#### [EXERCISE OBJECTIVE]
Copy word for word, please, the lines of the entries below running from the one containing "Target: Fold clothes" to the one containing "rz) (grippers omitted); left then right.", both ends included.

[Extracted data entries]
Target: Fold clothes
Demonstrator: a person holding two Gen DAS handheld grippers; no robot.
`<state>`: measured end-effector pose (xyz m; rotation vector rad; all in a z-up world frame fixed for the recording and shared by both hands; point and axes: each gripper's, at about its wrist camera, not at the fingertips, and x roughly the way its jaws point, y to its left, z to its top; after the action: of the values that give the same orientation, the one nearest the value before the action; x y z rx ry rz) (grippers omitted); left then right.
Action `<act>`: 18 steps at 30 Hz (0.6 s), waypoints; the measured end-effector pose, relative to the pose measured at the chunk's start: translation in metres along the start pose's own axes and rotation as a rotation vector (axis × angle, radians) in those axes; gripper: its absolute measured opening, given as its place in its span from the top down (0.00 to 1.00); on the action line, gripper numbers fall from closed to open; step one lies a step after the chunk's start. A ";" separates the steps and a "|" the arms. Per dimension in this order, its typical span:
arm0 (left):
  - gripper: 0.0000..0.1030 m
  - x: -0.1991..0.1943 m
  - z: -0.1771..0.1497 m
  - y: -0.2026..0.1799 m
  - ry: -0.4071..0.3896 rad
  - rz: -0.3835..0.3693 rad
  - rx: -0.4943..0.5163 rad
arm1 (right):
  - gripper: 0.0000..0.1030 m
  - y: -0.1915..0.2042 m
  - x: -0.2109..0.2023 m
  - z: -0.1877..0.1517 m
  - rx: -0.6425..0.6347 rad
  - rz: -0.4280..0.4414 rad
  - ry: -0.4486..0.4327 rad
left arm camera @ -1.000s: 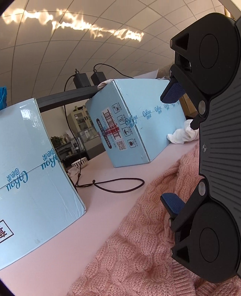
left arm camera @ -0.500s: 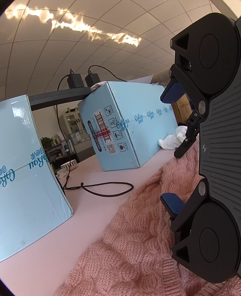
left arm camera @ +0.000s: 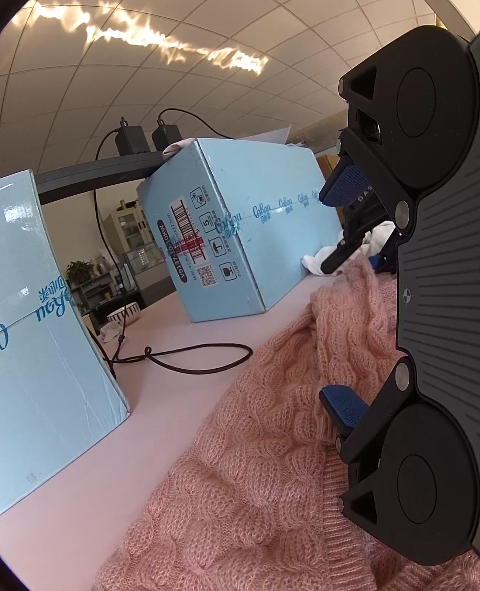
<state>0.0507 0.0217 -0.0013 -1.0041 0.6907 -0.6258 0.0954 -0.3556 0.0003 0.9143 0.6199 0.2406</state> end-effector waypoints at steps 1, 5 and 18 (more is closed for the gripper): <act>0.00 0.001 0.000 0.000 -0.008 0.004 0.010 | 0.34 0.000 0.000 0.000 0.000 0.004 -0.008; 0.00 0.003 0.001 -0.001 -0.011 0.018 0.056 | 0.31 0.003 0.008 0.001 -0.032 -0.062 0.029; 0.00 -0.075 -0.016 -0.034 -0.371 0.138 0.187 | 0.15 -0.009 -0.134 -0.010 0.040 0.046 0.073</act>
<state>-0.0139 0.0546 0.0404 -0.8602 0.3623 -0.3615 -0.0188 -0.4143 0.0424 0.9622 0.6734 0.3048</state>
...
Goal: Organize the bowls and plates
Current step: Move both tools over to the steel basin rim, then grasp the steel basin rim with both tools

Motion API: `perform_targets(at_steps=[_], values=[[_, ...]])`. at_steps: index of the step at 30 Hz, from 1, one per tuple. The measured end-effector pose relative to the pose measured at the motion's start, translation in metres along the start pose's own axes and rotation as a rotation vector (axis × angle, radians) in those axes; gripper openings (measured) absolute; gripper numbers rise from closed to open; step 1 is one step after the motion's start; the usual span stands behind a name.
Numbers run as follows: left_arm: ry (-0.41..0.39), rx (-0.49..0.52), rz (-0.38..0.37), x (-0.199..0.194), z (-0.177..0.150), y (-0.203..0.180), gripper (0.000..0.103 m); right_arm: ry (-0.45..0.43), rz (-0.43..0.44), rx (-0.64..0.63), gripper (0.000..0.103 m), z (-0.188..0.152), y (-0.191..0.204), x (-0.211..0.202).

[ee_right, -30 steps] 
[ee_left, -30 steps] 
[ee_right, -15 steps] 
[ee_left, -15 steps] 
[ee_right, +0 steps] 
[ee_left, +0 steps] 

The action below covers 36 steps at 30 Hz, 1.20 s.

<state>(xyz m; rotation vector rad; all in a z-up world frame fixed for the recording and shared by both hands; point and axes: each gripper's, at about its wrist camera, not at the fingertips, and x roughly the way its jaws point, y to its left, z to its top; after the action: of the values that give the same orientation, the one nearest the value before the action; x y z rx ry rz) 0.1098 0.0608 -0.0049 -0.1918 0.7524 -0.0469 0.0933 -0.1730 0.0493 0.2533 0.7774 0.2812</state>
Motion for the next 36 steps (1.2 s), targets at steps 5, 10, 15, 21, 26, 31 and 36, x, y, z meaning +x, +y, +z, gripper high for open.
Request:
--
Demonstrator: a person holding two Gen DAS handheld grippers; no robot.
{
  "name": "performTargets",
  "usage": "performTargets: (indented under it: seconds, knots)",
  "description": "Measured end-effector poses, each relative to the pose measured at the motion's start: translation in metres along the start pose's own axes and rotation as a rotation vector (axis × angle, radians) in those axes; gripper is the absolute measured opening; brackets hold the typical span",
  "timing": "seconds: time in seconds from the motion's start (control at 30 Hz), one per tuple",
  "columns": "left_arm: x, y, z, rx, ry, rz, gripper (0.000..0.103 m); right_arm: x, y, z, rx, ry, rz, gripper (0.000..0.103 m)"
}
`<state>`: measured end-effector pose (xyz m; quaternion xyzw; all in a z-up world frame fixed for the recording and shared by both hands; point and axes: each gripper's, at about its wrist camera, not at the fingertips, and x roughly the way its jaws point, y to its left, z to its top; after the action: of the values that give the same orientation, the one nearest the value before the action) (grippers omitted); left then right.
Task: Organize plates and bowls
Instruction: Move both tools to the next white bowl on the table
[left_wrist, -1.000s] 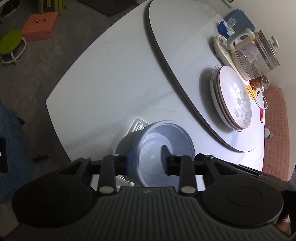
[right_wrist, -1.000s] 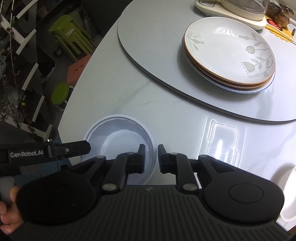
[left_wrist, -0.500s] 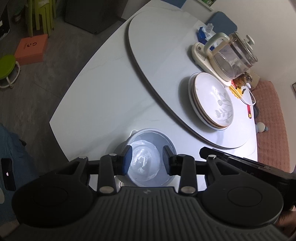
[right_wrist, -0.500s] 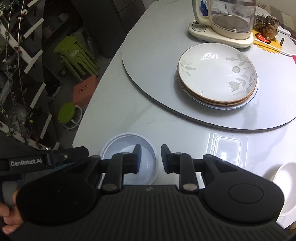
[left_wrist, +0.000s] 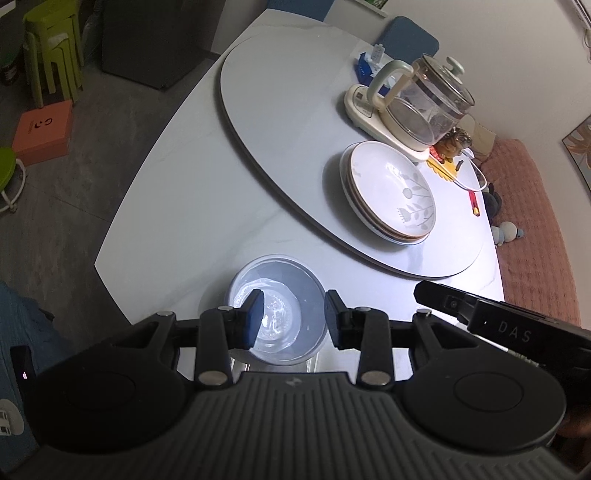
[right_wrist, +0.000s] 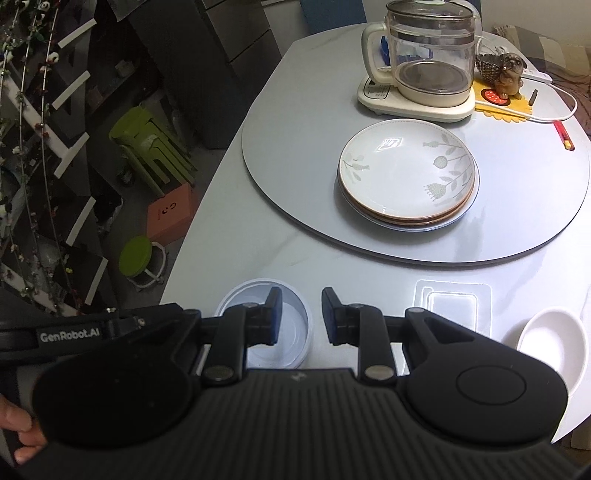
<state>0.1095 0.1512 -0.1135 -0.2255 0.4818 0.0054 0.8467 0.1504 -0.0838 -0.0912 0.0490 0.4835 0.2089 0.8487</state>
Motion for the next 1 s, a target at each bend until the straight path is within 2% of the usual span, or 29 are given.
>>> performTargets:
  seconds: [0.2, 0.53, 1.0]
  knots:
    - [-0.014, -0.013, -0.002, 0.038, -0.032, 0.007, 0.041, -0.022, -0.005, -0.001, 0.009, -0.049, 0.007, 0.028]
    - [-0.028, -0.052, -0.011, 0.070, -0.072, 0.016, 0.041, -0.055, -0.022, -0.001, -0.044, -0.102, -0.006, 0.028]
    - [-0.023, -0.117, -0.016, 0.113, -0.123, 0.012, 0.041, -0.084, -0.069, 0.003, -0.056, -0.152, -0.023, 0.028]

#### [YOUR SOLUTION]
Target: Fold clothes
Demonstrator: a person holding two Gen DAS handheld grippers; no robot.
`<state>`: measured end-effector pose (xyz m; rotation vector rad; all in a z-up world frame fixed for the recording and shared by both hands; point and axes: each gripper's, at about its wrist camera, not at the fingertips, and x roughly the way its jaws point, y to its left, z to its top; after the action: of the values that give the same orientation, the one nearest the value before the action; x y z rx ry rz) (grippers omitted); left then right.

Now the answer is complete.